Dataset records:
__________________________________________________

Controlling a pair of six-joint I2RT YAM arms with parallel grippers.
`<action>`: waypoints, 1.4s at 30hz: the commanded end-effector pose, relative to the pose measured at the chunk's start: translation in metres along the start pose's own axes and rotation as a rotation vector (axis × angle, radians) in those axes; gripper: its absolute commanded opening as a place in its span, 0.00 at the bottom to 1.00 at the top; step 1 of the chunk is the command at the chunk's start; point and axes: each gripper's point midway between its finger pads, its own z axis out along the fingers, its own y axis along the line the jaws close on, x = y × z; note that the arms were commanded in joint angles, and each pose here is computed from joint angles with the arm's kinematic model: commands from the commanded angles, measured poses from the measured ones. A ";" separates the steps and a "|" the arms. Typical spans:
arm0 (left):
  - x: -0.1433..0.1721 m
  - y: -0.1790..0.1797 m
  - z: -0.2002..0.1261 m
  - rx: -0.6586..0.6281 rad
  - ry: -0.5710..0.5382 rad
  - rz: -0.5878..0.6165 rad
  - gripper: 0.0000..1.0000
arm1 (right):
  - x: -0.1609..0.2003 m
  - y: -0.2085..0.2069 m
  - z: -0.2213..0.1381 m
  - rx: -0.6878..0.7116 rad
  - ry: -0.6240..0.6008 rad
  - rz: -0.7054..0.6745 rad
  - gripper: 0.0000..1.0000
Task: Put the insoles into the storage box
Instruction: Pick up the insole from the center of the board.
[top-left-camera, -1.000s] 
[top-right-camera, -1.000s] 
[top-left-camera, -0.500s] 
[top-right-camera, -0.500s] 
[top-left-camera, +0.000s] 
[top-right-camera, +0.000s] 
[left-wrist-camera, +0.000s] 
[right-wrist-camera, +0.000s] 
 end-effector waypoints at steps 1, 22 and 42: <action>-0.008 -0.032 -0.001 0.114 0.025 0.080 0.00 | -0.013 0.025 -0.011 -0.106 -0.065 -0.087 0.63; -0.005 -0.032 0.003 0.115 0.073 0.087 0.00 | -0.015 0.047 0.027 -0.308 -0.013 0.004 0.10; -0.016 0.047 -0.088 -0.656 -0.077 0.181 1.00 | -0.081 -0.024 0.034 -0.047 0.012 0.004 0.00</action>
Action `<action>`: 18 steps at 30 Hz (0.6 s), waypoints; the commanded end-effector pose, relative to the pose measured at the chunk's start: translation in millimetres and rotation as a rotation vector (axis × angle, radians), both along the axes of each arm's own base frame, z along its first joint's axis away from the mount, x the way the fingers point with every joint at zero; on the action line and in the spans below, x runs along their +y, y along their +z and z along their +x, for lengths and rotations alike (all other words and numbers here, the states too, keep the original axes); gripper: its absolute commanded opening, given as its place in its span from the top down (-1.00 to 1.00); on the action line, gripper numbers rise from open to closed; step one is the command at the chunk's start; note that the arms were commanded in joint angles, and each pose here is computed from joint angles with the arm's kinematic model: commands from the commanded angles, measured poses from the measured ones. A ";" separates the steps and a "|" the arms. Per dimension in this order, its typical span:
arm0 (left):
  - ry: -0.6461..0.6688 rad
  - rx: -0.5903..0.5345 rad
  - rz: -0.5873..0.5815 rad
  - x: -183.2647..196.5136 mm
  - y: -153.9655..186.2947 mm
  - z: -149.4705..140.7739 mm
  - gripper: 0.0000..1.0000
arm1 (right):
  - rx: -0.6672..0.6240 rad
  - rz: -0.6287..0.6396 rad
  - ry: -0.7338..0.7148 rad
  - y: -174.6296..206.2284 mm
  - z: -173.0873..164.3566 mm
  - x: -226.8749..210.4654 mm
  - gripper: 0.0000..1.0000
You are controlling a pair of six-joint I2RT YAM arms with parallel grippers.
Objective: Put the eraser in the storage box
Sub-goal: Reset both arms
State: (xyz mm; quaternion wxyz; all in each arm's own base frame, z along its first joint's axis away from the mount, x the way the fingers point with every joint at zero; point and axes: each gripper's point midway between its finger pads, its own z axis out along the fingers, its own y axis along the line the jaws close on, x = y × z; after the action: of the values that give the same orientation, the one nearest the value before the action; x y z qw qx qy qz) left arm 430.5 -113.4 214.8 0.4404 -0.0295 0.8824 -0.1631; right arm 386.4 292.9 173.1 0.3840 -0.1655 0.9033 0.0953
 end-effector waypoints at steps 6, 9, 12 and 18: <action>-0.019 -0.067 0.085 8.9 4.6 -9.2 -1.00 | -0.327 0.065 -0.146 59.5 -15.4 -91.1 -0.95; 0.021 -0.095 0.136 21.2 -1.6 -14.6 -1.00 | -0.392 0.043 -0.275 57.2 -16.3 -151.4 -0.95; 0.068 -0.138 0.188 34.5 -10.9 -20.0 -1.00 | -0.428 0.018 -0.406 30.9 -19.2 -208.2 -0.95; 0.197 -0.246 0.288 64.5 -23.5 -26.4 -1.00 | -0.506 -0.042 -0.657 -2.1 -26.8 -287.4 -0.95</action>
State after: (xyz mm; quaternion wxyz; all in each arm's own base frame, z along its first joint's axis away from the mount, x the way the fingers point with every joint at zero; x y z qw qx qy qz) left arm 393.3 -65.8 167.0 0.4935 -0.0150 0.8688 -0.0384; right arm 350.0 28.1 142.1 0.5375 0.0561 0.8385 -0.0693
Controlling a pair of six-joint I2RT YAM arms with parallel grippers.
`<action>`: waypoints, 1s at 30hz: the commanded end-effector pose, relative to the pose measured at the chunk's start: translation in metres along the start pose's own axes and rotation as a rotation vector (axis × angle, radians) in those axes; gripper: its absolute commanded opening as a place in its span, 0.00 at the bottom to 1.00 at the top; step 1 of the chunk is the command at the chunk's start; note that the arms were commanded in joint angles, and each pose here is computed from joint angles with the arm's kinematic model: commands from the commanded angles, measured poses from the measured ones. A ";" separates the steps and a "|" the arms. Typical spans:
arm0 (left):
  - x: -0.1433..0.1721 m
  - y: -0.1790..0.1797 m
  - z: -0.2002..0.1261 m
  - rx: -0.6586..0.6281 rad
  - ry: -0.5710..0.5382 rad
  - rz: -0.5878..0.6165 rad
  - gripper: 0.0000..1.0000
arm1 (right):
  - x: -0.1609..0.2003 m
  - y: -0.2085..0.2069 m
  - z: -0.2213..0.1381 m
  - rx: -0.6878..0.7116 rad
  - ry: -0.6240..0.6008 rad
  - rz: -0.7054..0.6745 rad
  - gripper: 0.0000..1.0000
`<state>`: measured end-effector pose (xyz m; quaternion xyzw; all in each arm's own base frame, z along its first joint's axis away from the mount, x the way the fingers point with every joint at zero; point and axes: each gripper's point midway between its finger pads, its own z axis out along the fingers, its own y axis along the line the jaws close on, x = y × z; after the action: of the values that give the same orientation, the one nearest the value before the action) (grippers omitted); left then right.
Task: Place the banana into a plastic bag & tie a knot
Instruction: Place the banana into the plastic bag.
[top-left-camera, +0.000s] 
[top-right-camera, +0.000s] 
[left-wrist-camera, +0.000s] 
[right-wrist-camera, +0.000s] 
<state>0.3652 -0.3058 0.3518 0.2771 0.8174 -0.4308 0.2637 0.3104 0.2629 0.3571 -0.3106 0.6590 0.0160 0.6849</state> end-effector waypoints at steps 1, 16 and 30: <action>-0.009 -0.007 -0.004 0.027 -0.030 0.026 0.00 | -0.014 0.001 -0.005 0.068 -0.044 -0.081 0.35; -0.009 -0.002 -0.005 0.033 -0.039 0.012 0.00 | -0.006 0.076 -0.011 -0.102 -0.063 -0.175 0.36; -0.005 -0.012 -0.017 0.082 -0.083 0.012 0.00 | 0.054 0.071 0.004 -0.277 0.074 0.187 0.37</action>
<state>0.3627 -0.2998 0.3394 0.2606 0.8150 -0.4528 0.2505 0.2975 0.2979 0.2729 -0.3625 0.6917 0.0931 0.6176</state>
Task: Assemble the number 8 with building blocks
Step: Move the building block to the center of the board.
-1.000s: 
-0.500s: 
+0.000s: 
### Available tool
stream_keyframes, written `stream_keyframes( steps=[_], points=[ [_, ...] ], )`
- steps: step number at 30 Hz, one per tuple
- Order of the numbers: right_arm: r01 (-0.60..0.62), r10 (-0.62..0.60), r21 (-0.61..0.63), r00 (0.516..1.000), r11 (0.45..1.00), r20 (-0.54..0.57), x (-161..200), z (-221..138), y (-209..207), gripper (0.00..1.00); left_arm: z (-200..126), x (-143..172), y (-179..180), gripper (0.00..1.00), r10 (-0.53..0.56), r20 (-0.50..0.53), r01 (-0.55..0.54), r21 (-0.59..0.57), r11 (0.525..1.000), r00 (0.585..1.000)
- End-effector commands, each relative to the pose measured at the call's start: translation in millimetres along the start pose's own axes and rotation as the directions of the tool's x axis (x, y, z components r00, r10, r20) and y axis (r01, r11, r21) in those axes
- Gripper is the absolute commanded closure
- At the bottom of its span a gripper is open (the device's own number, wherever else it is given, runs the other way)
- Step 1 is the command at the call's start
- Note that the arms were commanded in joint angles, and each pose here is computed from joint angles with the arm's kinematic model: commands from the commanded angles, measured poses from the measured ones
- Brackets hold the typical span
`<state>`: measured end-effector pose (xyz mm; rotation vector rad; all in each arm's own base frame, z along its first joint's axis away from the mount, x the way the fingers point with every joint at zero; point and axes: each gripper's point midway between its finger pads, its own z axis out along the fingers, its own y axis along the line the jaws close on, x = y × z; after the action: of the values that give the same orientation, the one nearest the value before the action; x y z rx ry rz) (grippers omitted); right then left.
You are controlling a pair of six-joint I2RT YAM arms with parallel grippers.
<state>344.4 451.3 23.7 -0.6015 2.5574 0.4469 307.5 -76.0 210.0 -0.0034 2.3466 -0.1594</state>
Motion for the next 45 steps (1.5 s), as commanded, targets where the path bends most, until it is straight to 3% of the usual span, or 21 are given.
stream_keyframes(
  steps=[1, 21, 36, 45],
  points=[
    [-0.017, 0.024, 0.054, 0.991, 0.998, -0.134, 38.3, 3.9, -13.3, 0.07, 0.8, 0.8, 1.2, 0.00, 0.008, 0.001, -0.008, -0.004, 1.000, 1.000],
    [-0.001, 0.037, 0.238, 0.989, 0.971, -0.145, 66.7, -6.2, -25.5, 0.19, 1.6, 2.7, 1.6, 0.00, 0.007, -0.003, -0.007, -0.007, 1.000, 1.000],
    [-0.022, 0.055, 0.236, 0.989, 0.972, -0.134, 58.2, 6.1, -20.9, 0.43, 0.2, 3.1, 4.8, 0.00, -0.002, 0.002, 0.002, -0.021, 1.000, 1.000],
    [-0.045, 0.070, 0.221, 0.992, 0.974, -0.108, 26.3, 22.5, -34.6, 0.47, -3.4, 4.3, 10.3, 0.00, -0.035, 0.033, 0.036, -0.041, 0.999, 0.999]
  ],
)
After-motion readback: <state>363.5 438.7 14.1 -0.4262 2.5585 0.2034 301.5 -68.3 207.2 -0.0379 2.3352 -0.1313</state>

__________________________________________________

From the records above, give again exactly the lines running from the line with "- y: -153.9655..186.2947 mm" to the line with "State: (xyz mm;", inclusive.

Completed exercise:
  - y: -153.9655..186.2947 mm
  - z: -149.4705..140.7739 mm
  - gripper: 0.0000..1.0000
arm1 (right):
  - rx: -0.6672..0.6240 rad
  - rz: -0.6287..0.6396 rad
  - ry: -0.7338..0.7148 rad
  - y: -174.6296..206.2284 mm
  - z: -173.0873..164.3566 mm
  - x: -226.8749..210.4654 mm
  - gripper: 0.0000..1.0000
You are controlling a pair of six-joint I2RT YAM arms with parallel grippers.
Objective: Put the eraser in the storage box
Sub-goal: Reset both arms
State: (xyz mm; quaternion wxyz; all in each arm's own base frame, z along its first joint's axis away from the mount, x the way the fingers point with every joint at zero; point and axes: each gripper's point midway between its finger pads, its own z axis out along the fingers, its own y axis along the line the jaws close on, x = y × z; after the action: of the values that give the same orientation, the one nearest the value before the action; x y z qw qx qy qz) left arm 430.5 -113.4 214.8 0.4404 -0.0295 0.8824 -0.1631; right arm 386.4 292.9 173.1 0.3840 -0.1655 0.9033 0.0953

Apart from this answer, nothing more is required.